**What is expected**
Report how many lines below contain the word "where". Write only that number.

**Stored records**

______

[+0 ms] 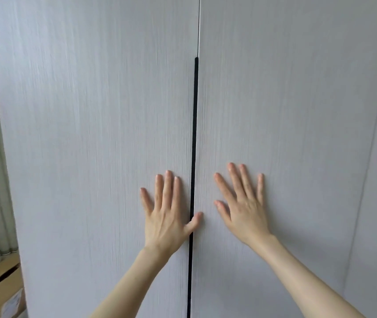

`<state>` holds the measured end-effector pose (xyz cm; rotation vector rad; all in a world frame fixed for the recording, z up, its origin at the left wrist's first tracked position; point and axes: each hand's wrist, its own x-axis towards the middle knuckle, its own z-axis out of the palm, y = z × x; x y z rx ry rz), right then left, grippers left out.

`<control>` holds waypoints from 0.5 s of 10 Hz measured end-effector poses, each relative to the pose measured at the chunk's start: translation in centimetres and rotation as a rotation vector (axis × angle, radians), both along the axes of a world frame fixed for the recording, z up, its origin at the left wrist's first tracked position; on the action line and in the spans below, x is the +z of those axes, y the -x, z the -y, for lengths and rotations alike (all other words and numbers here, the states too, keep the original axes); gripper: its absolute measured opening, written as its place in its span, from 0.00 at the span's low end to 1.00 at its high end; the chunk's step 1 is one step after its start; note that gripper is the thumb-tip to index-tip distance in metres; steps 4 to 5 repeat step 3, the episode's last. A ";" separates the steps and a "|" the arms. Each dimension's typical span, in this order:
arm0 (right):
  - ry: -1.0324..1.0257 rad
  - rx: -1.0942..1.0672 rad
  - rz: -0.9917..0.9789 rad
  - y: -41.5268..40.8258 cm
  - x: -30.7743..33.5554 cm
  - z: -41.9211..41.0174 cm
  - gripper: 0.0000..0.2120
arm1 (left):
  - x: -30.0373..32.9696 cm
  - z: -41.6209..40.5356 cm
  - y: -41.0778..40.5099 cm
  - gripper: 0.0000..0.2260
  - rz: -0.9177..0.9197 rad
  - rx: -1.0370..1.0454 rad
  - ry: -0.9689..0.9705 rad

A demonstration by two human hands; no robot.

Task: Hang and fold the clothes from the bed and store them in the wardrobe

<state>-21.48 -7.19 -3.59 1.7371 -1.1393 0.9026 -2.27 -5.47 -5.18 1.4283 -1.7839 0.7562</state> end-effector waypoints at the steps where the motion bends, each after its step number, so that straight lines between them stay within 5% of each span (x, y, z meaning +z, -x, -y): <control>1: 0.046 0.019 0.001 -0.2 -0.1 0.8 0.28 | -0.7 1.2 0.4 0.39 -0.046 0.031 0.068; 2: 0.075 0.114 0.012 -0.1 0.6 0.2 0.24 | -1.3 2.2 0.5 0.38 -0.044 0.039 0.158; 3: 0.075 0.449 0.180 0.5 2.4 -2.0 0.16 | -1.4 2.3 0.5 0.38 -0.063 0.022 0.181; 5: 0.075 0.449 0.180 0.5 2.4 -2.0 0.16 | -1.4 2.3 0.5 0.38 -0.063 0.022 0.181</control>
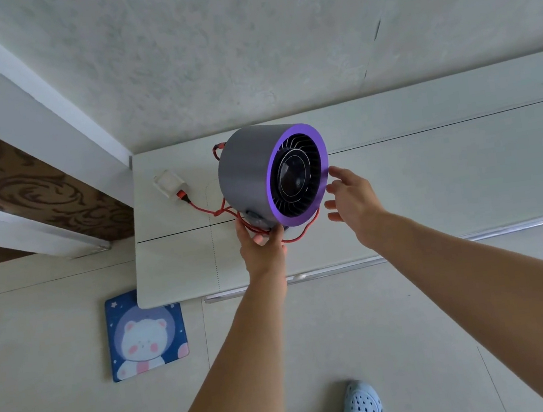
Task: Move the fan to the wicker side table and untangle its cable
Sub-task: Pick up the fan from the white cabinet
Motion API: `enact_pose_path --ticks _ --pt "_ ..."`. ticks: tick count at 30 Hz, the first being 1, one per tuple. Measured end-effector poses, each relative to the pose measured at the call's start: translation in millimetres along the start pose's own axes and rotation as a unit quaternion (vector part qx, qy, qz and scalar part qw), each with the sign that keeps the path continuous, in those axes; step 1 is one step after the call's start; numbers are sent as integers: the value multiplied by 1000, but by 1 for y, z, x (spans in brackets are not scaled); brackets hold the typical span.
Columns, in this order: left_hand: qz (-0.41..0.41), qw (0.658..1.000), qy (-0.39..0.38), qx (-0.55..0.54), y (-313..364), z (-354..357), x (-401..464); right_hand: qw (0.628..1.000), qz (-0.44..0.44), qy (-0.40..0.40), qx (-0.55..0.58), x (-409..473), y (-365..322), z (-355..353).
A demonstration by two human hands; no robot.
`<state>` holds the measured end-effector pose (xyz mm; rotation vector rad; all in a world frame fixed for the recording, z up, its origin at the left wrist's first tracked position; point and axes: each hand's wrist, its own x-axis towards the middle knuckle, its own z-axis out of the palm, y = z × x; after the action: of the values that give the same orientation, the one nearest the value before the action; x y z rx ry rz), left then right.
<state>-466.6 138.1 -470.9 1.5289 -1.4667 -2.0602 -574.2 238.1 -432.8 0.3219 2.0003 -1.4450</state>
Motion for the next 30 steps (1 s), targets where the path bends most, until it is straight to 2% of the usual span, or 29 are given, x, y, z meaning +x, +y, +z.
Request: enact_pose_path --ticks 9,12,18,21,26,30 --pt "119 987 30 106 -13 -3 7 999 -13 -25 -16 12 9 4" --pt "98 987 39 119 -11 -3 6 999 -23 -26 -30 13 9 7" --pt "180 971 -4 158 8 -17 15 999 -35 -18 -38 17 4 16" --pt "178 974 -10 141 15 -22 21 999 -36 -19 -31 20 1 21" --pt "128 990 -37 47 24 -32 34 997 -52 -34 -44 24 -5 32" --pt "105 994 -35 14 32 -38 41 998 -24 -27 -49 32 -11 39"
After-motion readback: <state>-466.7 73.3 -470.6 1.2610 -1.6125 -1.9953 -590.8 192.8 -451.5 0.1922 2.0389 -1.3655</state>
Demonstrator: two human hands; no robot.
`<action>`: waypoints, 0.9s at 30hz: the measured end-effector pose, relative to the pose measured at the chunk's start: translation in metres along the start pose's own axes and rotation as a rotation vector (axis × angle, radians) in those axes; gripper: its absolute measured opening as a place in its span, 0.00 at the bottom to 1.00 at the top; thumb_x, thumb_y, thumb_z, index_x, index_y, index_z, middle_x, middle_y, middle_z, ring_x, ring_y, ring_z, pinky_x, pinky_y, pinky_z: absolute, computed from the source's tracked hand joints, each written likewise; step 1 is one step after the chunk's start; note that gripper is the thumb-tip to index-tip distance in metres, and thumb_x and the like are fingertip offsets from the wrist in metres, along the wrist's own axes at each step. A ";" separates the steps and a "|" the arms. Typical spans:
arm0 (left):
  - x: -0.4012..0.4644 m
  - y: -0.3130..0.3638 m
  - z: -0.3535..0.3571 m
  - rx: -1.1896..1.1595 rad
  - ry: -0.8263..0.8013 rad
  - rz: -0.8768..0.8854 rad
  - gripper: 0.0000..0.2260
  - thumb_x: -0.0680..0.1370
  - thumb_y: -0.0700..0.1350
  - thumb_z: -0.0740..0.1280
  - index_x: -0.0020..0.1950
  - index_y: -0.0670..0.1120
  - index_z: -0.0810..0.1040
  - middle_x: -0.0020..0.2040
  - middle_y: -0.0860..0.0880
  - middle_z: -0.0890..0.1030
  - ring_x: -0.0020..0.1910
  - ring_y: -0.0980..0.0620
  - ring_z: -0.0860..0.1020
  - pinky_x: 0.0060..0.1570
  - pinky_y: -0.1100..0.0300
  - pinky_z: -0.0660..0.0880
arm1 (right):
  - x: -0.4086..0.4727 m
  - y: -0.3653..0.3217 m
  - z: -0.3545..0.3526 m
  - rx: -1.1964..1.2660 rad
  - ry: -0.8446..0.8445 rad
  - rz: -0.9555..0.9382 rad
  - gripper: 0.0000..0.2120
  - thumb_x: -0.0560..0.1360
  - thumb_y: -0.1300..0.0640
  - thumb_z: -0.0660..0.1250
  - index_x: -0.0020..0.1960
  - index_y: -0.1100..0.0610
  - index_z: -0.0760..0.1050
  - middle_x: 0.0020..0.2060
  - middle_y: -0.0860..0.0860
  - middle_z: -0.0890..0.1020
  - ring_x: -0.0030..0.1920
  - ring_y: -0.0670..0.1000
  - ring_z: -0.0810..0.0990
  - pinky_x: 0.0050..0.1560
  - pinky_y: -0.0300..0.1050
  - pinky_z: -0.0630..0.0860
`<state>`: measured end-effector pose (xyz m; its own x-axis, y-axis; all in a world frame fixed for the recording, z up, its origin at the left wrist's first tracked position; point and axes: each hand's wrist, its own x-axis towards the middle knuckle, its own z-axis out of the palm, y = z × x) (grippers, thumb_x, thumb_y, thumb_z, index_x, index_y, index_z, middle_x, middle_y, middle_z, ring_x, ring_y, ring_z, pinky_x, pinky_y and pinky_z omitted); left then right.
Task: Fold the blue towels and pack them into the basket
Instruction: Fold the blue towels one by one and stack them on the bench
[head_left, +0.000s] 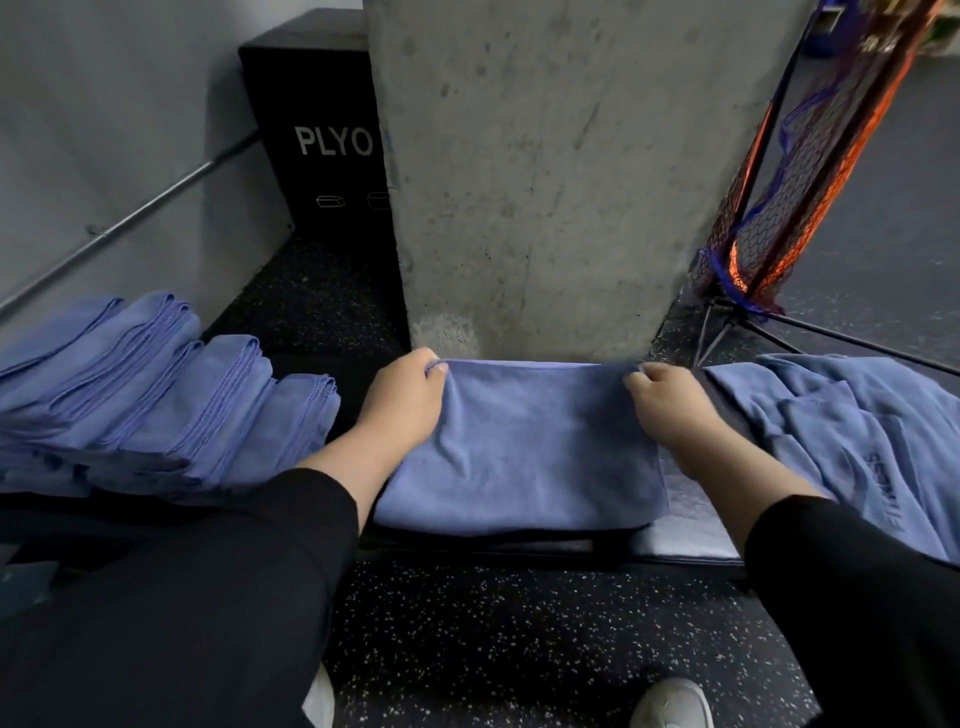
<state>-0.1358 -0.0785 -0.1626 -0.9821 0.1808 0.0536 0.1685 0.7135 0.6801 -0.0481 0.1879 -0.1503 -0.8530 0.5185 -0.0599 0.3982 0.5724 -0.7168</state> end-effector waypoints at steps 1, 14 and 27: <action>0.004 -0.003 0.005 0.042 -0.013 -0.007 0.16 0.84 0.47 0.59 0.37 0.44 0.66 0.33 0.48 0.71 0.35 0.46 0.69 0.36 0.52 0.64 | 0.003 0.003 0.006 -0.057 -0.026 -0.006 0.13 0.80 0.60 0.59 0.38 0.61 0.73 0.30 0.53 0.73 0.36 0.54 0.70 0.34 0.48 0.63; -0.002 -0.014 -0.008 0.362 -0.312 0.003 0.16 0.85 0.46 0.57 0.37 0.45 0.66 0.38 0.48 0.72 0.37 0.50 0.70 0.32 0.57 0.62 | -0.010 -0.002 0.010 -0.489 -0.342 -0.066 0.10 0.84 0.55 0.55 0.48 0.56 0.72 0.45 0.56 0.76 0.45 0.55 0.72 0.45 0.43 0.66; -0.031 -0.019 -0.049 -0.195 -0.405 -0.013 0.17 0.81 0.40 0.63 0.32 0.47 0.67 0.30 0.48 0.70 0.32 0.51 0.70 0.39 0.52 0.72 | -0.054 -0.001 -0.022 0.422 -0.405 0.172 0.12 0.76 0.63 0.62 0.37 0.60 0.80 0.31 0.55 0.72 0.31 0.52 0.71 0.35 0.47 0.77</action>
<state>-0.1125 -0.1312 -0.1413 -0.8653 0.4504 -0.2198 0.0991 0.5836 0.8059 0.0047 0.1731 -0.1310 -0.8818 0.2508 -0.3995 0.4444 0.1579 -0.8818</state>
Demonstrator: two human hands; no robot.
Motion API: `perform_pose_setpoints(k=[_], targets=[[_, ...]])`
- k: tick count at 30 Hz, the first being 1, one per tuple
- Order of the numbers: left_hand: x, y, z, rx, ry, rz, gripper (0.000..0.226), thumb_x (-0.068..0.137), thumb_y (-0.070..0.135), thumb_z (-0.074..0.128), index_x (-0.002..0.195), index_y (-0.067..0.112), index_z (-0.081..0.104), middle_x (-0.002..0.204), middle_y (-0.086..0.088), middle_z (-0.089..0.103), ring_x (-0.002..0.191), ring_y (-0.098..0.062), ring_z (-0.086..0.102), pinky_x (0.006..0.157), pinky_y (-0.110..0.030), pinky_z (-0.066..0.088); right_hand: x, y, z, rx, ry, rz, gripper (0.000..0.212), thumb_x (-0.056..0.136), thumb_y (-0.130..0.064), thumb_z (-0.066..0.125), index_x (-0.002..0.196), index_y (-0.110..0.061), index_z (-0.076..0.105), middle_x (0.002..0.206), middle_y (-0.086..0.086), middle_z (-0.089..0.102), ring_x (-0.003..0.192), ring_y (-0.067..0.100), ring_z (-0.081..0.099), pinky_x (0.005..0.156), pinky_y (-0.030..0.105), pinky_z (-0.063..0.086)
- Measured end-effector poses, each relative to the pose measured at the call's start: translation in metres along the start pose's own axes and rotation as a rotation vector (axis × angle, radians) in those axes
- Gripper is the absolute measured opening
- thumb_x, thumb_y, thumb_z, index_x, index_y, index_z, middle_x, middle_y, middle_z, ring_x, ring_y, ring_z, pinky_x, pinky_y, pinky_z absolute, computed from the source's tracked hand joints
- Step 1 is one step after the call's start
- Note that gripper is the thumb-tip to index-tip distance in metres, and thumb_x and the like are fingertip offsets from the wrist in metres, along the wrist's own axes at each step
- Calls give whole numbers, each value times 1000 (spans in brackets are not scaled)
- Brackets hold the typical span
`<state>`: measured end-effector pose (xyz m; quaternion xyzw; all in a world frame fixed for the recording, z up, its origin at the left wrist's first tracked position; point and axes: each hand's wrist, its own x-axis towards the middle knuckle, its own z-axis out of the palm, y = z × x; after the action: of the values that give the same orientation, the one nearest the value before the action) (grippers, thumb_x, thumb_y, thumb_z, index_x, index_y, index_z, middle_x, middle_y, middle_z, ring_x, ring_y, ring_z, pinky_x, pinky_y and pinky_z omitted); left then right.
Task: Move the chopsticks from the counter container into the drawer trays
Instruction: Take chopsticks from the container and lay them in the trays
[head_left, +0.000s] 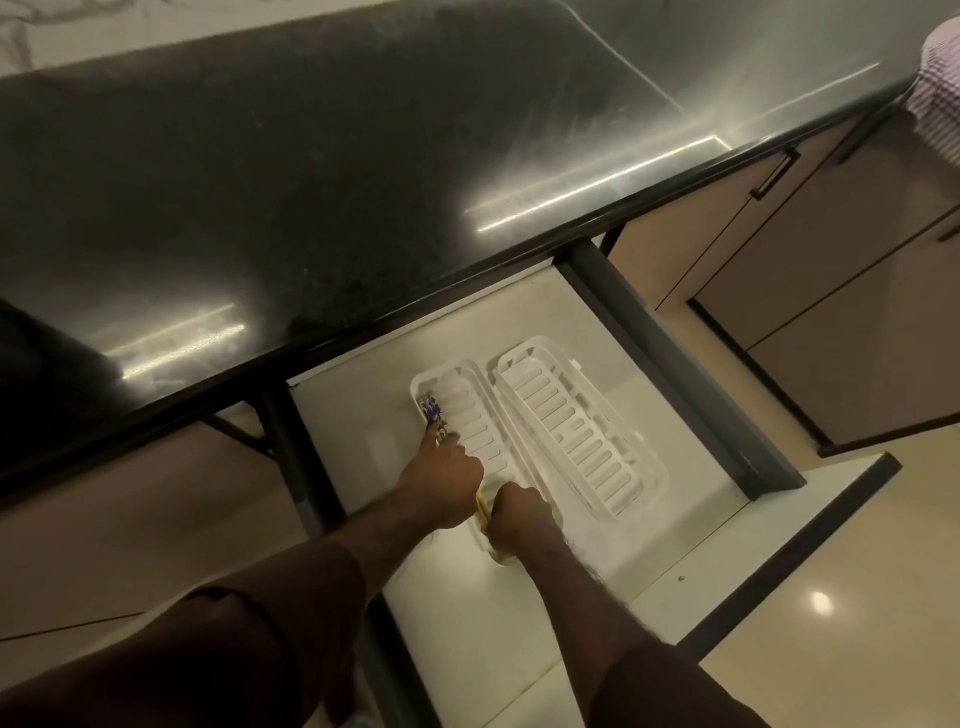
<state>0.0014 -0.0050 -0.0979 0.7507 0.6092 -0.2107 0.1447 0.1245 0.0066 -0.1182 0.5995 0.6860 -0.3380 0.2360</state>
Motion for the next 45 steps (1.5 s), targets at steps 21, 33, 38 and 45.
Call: perform_pose_setpoints(k=[21, 33, 38, 45], targets=[[1, -13, -26, -81, -2, 40, 29, 98, 26, 40, 109, 10, 61, 111, -9, 67, 112, -26, 56, 118, -53, 3, -10, 4, -22, 20, 113, -55, 35, 91, -18, 62, 123, -5, 54, 124, 12, 58, 114, 26, 59, 92, 29, 49], [-71, -63, -116, -439, 348, -59, 33, 95, 17, 51, 126, 14, 61, 123, -5, 66, 116, -16, 58, 116, -40, 26, -77, -59, -136, 154, 403, -332, 23, 88, -19, 69, 111, -14, 70, 106, 4, 71, 92, 19, 67, 85, 29, 56], [-140, -122, -168, -517, 609, -135, 28, 95, 17, 48, 114, 12, 69, 111, -6, 72, 101, -21, 66, 92, -35, 51, -142, -124, -183, 218, 545, -496, 12, 88, -21, 69, 99, -17, 71, 96, 1, 71, 88, 16, 66, 74, 27, 51], [-259, -222, -186, -528, 963, -186, 24, 92, 20, 60, 113, 18, 71, 105, 1, 74, 91, -8, 67, 83, -15, 43, -215, -257, -180, 211, 662, -709, 18, 86, -27, 72, 103, -21, 71, 100, -3, 72, 93, 12, 66, 86, 31, 55]])
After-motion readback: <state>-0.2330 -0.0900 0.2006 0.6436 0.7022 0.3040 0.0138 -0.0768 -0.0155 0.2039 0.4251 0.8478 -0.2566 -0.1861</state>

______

**Output of the task**
2